=== AIM OF THE TASK ===
Transcribe the entire listing exactly.

=== DATA SECTION ===
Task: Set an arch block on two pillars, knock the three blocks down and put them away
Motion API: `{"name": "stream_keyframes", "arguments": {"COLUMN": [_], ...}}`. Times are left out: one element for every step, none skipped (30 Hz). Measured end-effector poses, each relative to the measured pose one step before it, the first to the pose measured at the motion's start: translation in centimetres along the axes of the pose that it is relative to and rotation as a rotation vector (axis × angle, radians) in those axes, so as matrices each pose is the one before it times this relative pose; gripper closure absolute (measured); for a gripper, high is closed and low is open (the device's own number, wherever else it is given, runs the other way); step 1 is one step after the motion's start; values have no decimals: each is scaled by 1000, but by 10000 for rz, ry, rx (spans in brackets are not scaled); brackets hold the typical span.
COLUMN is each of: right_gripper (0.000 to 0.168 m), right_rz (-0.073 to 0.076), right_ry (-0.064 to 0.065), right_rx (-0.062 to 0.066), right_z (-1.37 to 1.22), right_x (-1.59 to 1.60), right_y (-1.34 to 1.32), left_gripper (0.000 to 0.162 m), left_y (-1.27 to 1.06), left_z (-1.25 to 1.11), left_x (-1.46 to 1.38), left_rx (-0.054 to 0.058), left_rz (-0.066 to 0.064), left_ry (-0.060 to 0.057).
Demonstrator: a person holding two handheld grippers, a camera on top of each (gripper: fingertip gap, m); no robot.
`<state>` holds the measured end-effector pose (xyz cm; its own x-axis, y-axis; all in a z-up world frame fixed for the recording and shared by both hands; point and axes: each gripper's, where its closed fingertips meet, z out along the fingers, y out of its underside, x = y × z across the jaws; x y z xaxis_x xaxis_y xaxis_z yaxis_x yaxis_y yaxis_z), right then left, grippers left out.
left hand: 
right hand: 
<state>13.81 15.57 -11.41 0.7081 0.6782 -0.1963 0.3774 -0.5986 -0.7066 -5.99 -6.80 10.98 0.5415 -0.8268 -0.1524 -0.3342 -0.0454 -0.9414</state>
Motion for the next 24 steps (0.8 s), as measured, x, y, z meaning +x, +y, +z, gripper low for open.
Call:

=== RESULT OF THIS EXERCISE ===
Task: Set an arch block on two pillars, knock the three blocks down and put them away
Motion API: `{"name": "stream_keyframes", "arguments": {"COLUMN": [_], ...}}`. Times are left out: one element for every step, none skipped (30 Hz). Measured end-effector poses, each relative to the measured pose one step before it, the first to the pose measured at the motion's start: translation in centimetres along the axes of the pose that it is relative to and rotation as a rotation vector (axis × angle, radians) in those axes, so as matrices each pose is the one before it times this relative pose; gripper closure absolute (measured); for a gripper, high is closed and low is open (the device's own number, wherever else it is given, runs the other way); step 1 is one step after the motion's start; values have no decimals: each is scaled by 1000, but by 10000 for rz, ry, rx (spans in brackets are not scaled); brackets hold the typical span.
COLUMN is each of: right_gripper (0.000 to 0.168 m), right_rz (-0.073 to 0.076), right_ry (-0.064 to 0.065), right_rx (-0.062 to 0.066), right_z (-1.37 to 1.22), right_x (-1.59 to 1.60), right_y (-1.34 to 1.32), left_gripper (0.000 to 0.162 m), left_y (-1.27 to 1.06), left_z (-1.25 to 1.11), left_x (-1.46 to 1.38), left_rx (-0.054 to 0.058), left_rz (-0.066 to 0.064), left_ry (-0.060 to 0.057).
Demonstrator: a person holding two handheld grippers, a camera on top of each (gripper: fingertip gap, m); no robot.
`<state>` holds the measured end-effector pose (xyz cm; its own x-axis, y-axis; all in a z-up world frame fixed for the recording and shared by both hands; point and axes: each gripper's, where its closed fingertips meet, z out along the fingers, y out of its underside, x = y × z across the jaws; x y z xaxis_x xaxis_y xaxis_z yaxis_x yaxis_y yaxis_z), right then left, grippers left out.
left hand: 
right hand: 
<state>13.81 15.57 -11.41 0.7081 0.6782 -0.1963 0.3774 -0.5986 -0.7066 -5.99 -6.80 10.98 0.5415 -0.8268 -0.1524 -0.3342 -0.0454 -0.9414</state>
Motion for the next 24 steps (0.8 s), as measured, x, y, z meaning +x, +y, +z, gripper low for open.
Call:

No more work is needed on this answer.